Abstract

Before the Fourteenth Amendment, there was only a citizen of a State, under Article IV, Section 2, Clause 1 of the Constitution of the United States of America. Such a citizen was also a citizen of the United States, under the law of nations (international law).However, in the Slaughterhouse Cases (1873), the Supreme Court decided that because of the Fourteenth Amendment, citizenship of a State was to be separate and distinct from citizenship of the United States. A citizen of a State was to be considered as separate and distinct from a citizen of the United States.One can be a citizen of the United States and not a citizen of a State.
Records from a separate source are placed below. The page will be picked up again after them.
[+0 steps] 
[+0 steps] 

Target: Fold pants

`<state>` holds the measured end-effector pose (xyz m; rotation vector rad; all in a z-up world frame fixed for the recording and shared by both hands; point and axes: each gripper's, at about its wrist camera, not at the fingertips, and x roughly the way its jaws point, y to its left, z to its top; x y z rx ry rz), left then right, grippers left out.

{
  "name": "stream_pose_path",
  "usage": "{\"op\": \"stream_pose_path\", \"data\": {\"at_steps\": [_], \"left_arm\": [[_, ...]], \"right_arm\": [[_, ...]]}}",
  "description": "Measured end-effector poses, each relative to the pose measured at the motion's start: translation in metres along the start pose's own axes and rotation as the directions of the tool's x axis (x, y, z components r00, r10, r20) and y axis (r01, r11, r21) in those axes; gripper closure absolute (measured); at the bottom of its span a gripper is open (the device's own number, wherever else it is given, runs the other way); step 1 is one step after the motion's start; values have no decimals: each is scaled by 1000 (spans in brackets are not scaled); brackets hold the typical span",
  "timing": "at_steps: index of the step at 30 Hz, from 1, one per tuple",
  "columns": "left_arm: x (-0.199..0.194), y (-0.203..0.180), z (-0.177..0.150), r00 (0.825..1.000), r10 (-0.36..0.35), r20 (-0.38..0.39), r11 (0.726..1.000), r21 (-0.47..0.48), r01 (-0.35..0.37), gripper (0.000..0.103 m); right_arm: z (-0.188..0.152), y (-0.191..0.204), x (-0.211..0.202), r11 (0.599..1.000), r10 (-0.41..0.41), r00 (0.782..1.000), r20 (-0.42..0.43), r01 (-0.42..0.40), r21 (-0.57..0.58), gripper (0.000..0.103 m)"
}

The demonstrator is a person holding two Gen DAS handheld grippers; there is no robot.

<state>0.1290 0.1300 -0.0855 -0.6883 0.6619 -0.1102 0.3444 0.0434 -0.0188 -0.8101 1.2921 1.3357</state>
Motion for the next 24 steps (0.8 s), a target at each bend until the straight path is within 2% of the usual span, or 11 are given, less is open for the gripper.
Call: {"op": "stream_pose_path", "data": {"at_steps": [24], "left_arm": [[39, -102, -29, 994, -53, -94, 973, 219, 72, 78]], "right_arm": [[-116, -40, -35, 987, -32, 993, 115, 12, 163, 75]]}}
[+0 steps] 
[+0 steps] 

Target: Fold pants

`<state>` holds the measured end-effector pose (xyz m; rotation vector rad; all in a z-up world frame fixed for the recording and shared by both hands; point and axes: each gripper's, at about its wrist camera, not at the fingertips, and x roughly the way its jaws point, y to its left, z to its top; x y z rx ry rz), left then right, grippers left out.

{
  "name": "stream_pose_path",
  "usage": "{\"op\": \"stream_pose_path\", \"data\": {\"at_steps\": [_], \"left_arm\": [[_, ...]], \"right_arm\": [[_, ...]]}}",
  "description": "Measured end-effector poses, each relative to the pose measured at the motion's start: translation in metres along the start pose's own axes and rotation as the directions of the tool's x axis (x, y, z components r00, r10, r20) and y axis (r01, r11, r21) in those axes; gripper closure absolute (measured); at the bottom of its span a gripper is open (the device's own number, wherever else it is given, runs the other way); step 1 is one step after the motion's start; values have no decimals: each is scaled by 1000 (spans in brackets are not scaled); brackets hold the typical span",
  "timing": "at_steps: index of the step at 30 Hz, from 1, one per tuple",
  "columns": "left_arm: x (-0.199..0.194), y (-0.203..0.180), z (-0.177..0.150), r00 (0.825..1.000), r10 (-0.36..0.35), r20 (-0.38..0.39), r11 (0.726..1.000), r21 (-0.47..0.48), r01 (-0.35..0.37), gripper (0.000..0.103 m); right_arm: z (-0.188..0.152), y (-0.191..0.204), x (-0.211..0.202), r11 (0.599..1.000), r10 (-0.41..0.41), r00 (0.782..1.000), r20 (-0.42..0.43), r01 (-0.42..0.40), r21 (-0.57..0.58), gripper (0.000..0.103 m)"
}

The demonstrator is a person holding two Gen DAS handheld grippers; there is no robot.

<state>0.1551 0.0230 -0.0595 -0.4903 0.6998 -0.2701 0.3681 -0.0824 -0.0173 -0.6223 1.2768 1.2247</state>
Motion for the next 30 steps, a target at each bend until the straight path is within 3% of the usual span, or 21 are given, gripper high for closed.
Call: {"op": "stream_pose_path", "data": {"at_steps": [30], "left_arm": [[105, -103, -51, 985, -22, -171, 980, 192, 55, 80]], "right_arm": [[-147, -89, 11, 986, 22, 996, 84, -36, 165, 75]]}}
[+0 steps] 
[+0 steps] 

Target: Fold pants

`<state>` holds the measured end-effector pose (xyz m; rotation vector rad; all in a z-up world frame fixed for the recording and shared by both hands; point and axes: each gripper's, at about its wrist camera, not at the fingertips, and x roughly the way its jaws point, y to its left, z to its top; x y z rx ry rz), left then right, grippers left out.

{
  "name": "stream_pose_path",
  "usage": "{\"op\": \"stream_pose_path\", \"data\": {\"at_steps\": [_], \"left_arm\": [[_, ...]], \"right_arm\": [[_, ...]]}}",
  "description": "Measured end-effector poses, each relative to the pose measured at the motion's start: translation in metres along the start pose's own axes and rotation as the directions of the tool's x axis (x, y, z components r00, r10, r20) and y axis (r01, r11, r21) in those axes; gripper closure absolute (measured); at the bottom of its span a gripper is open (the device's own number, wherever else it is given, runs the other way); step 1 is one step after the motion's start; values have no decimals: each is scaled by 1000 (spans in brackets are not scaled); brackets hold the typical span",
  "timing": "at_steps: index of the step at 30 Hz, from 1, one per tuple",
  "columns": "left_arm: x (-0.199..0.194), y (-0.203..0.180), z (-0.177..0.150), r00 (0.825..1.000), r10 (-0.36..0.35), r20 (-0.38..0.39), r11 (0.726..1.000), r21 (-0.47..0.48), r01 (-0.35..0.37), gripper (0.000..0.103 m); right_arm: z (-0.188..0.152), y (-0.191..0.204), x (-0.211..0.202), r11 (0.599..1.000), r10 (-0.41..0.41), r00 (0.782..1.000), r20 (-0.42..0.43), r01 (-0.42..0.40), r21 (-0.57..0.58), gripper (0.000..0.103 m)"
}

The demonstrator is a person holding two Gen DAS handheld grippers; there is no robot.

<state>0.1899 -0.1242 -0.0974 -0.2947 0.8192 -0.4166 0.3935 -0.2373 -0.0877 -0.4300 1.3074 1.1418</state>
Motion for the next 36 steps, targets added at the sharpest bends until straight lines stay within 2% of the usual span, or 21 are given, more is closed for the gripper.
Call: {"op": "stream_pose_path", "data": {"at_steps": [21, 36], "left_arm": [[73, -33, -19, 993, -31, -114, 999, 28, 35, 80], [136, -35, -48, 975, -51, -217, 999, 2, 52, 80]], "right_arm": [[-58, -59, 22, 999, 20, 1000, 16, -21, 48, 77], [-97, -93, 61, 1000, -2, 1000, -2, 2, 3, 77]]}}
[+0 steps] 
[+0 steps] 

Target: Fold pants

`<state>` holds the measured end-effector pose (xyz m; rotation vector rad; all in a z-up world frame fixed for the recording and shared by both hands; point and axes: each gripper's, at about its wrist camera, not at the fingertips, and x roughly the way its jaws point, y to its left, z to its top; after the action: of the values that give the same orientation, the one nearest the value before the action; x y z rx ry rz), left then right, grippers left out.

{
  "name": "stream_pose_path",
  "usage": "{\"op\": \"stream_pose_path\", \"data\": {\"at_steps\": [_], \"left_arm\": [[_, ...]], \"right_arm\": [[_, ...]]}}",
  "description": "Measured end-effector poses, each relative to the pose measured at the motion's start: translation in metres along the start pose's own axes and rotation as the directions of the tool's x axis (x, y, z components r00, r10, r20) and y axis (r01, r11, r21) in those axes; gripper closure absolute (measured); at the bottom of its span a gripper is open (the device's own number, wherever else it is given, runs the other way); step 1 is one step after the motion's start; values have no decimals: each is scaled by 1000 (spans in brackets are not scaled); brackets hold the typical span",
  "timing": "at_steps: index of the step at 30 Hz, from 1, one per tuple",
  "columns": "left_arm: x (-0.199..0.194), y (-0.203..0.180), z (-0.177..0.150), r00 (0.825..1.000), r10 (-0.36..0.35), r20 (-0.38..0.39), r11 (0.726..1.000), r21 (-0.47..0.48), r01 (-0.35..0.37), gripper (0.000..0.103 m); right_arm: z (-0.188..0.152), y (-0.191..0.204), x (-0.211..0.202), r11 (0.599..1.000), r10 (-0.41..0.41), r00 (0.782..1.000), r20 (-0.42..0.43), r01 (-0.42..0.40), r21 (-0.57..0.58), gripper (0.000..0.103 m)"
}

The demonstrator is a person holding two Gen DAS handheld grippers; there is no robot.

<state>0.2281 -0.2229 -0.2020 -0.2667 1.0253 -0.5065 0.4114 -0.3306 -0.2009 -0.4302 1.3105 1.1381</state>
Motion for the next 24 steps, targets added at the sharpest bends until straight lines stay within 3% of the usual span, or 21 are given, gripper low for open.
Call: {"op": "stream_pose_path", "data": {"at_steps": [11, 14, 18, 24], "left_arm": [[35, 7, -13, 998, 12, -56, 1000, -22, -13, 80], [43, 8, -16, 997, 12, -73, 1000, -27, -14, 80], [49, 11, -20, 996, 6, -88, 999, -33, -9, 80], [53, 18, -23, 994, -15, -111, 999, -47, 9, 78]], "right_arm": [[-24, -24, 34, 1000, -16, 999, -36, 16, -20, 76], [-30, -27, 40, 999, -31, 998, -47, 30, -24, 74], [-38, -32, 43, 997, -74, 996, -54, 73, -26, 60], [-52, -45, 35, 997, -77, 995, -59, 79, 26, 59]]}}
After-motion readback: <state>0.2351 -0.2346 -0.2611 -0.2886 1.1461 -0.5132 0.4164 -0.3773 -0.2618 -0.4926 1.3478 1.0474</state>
And, one can be a citizen of a State and not a citizen of the United States.So, there is a citizen of a State and also a citizen of the United States. In addition, there are now two citizens, a citizen of a State, under Article IV, Section 2, Clause 1 of the Constitution of the United States of America and also a citizen of the United States, under Section 1 of the Fourteenth Amendment. A citizen of the United States can become also a citizen of a State, under Section 1, Clause 1 of the Fourteenth Amendment. In such case then there would be a citizen of a State, under Article IV, Section 2, Clause 1 of the Constitution and also a citizen of the United States and a citizen of a State, under Section 1 of the Fourteenth Amendment.Therefore, in any State of the Union, there are two State citizens, a citizen of a State, under Article IV, Section 2, Clause 1 of the Constitution, and also a citizen of a State (and a citizen of the United States), under Section 1, Clause 1 of the Fourteenth Amendment. The only difference between them is that a citizen of a State, under Article IV, Section 2, Clause 1 of the Constitution, is one born in a State of the Union; that is a native born citizen whereas a citizen of a State, under Section 1, Clause 1 of the Fourteenth Amendment, is also a citizen of the United States residing in a particular State.